Leer en voz alta, y en consecuencia oírse y escucharse, supone, por lo menos, un triple esfuerzo: físico, de articulación y de vocalización; mental, es decir, de comprensión, de relación y activación de todos los mecanismos cognitivos; y, por fin, una combinación de ambos, pues se ha de conseguir la modulación y la entonación adecuadas a los términos que el texto propone. Para ello es preciso templar el ánimo y la voz, liberarse de prejuicios vagos y dejar que fluyan las claves que la escritura misma nos propone. En este acto solitario, y virtualmente coral y colectivo, la lectura no es fácil en principio; como “lectores por obligación”, estamos excesivamente urgidos por la prisa y por la pulsión instrumental de la lectura; poco a poco, sin embargo, es tal su capacidad gratificadora que el lector entra en una dimensión de experiencia exaltante y de euforia sensorial.

Hagamos la siguiente prueba: leamos la última frase de Cien años de soledad. Contiene un poderío estético, enigmático, desolador, que se agiganta en el recitado, como si toda su dimensión de conjuro o de sentencia inapelable apareciese solamente en la pronunciación y modulación  de cada una de sus palabras y sonidos: porque las estirpes condenadas a cien años de soledad no tenían una segunda oportunidad sobre la tierra.

La palabra en su esencia primera, para ser pronunciada, para que la combinación de sus elementos fonéticos estalle e inunde todos nuestros canales articulatorios y mentales: tal es el poder del mantram (o de la jaculatoria) como camino hacia esa predicada armonía con el universo.

Claro que algunos textos “exigen” el recitado; ¿cómo leer, si no, aquello de que apenas él le amalaba el noema, a ella se le agolpaba el clémiso; o cómo, de otro modo, palpar la melancólica cadencia de […] Annabel Lee / I and my Annabel Lee / My beautiful Annabel Lee; o cómo la letanía musical, dura, telúrica, del famoso Garlic and sapphires in the mud?

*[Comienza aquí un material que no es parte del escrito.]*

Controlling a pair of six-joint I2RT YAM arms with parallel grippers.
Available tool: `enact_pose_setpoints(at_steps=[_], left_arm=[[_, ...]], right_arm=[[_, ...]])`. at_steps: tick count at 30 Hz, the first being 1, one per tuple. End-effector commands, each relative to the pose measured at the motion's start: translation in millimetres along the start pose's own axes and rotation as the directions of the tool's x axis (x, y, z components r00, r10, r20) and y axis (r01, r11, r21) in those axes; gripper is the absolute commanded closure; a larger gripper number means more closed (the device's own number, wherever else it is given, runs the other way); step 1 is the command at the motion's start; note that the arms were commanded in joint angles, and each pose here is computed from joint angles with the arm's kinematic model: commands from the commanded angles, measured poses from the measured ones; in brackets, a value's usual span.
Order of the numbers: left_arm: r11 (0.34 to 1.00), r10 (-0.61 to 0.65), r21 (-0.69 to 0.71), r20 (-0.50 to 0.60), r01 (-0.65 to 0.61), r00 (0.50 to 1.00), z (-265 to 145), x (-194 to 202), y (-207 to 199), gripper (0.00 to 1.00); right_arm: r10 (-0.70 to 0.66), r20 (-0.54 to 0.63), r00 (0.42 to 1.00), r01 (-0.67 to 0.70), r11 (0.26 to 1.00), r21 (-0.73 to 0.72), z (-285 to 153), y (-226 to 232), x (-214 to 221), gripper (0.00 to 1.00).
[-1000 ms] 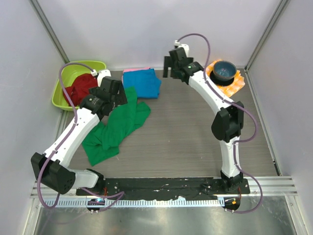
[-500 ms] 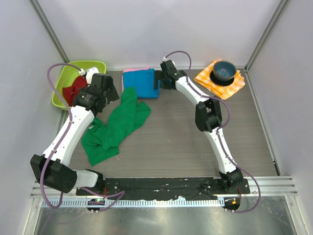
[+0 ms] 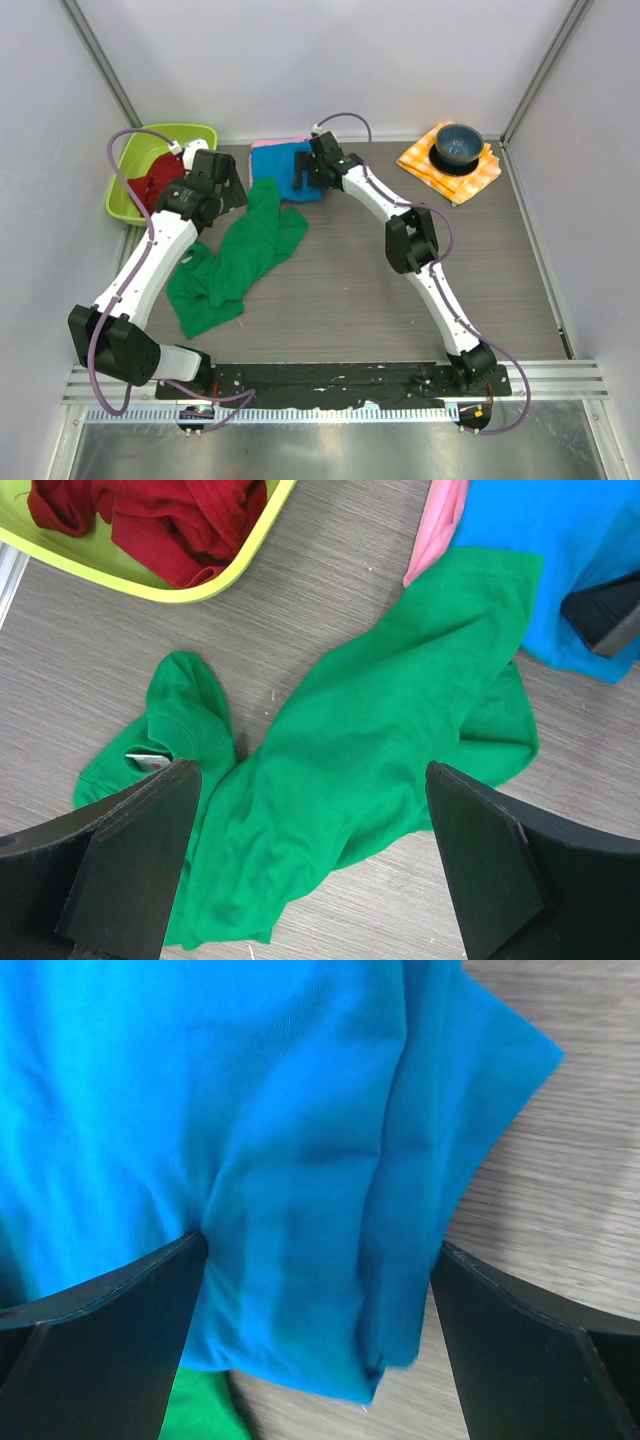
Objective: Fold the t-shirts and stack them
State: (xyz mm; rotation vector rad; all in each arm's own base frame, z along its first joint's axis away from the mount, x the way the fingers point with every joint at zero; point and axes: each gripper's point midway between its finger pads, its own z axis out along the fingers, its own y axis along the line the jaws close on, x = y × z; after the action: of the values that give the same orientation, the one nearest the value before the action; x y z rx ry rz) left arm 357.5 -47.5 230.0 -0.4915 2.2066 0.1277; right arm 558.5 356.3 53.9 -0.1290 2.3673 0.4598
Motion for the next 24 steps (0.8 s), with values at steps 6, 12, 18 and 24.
enact_pose_setpoints(at_steps=[6,12,18,24], left_arm=[[1.000,0.003,0.010,0.037,-0.003,0.999,0.2,-6.6,0.9,0.00],[1.000,0.002,0.018,0.035,-0.003,0.999,1.5,-3.9,0.5,0.00],[1.000,0.006,0.031,0.029,-0.007,1.000,5.8,0.7,-2.2,0.00],[0.999,0.014,0.035,0.020,-0.015,1.000,10.9,3.3,-4.8,0.00]], right_arm=[[0.068,0.028,0.997,-0.066,0.996,-0.056,32.5,32.0,19.0,0.00],[0.139,0.089,0.986,-0.133,0.989,-0.068,52.3,38.7,18.1,0.00],[0.208,0.247,0.946,-0.185,0.976,-0.114,68.9,42.0,-10.9,0.00],[0.285,0.371,0.884,-0.233,0.956,-0.178,74.3,47.3,-40.3,0.00]])
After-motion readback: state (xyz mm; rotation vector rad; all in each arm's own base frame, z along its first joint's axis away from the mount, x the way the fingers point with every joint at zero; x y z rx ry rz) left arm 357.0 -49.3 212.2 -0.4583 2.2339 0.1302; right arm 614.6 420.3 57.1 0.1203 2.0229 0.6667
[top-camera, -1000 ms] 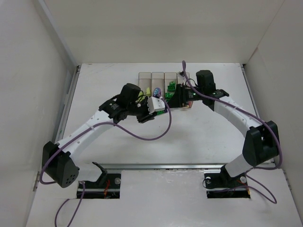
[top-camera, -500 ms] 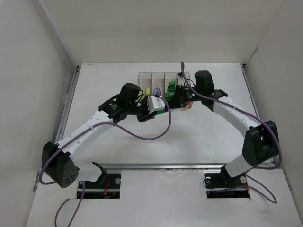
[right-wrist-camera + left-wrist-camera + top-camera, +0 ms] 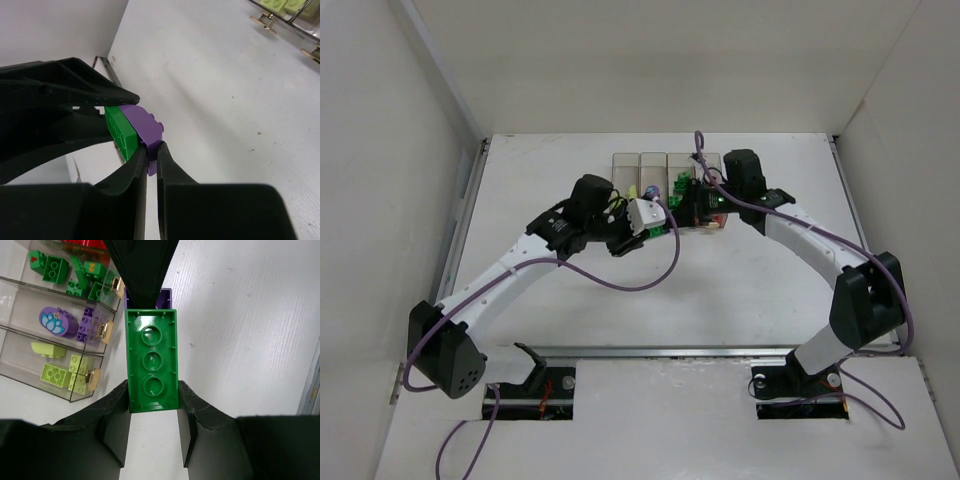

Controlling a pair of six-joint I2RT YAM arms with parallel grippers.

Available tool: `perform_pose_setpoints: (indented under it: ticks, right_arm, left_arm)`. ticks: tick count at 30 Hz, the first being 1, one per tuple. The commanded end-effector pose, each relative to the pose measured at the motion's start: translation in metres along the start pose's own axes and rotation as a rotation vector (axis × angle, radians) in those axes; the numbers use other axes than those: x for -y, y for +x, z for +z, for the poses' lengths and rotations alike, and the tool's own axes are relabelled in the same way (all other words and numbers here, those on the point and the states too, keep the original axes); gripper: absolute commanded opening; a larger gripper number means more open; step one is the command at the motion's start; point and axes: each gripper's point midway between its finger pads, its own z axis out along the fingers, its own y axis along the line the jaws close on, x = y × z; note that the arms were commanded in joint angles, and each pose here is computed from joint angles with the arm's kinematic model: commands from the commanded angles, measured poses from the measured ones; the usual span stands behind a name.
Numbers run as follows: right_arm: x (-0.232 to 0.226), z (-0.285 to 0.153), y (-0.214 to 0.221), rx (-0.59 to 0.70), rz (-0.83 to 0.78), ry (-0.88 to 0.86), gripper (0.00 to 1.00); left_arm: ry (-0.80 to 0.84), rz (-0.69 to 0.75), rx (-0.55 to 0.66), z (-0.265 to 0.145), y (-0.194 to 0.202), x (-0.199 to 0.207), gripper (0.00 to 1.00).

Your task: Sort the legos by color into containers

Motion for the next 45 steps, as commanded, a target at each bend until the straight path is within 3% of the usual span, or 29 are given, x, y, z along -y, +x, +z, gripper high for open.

Cuando se nos explica que la palabra no siempre es portadora de información, sino que se puede usar para realizar determinados actos, ceremonias o rituales, pensamos en la fuerza ilocutiva o en su poder realizativo; pero sólo en el ejercicio solitario de la lectura en voz alta percibimos sensorialmente su fuerza misteriosa y penetrante. Leer en voz alta es crear un escenario: supone comenzar una representación múltiple, la que “creamos” entre palabras, cosas y conceptos y la que creamos en un hipotético pero presente espacio teatral. La palabra recitar alude en cierto modo a ello, aunque en un orden secundario; convendría que nos fijásemos, por ejemplo, en el sentido que la misma palabra tiene en italiano; aun siendo idéntico el significante, en italiano incorpora como primerísima acepción precisamente su dimensión teatral, el mester del actor, la fuerza del teatro.

Leer en voz alta nos conduce, por tanto, hacia una creciente catarsis emocional y estética. Hagamos la prueba esta vez con Dante: aunque no podamos sustraernos a  la voz  de Arnaldo Foà (o a la de Vittorio Gassmann), Nel mezzo del cammin di nostra vita mi ritrovai per una selva oscura adquiere al leerlo en voz alta una dimensión tan extraordinaria que nos conduce, como lectores y actores improvisados, hacia la promesa inexorable de un mundo inquietante y de pavura.

Leer de esta manera es un poderoso filtro para apreciar la calidad de un texto, es la prueba definitiva capaz de hacer aflorar lo sublime escondido o hacer que precipite en el abismo de lo cursi y lo ridículo. En cualquier caso el espíritu y aun los pulmones del lector, tras el deliquio, descansan en la plenitud y en la armonía con la que tal vez soñó el autor del texto.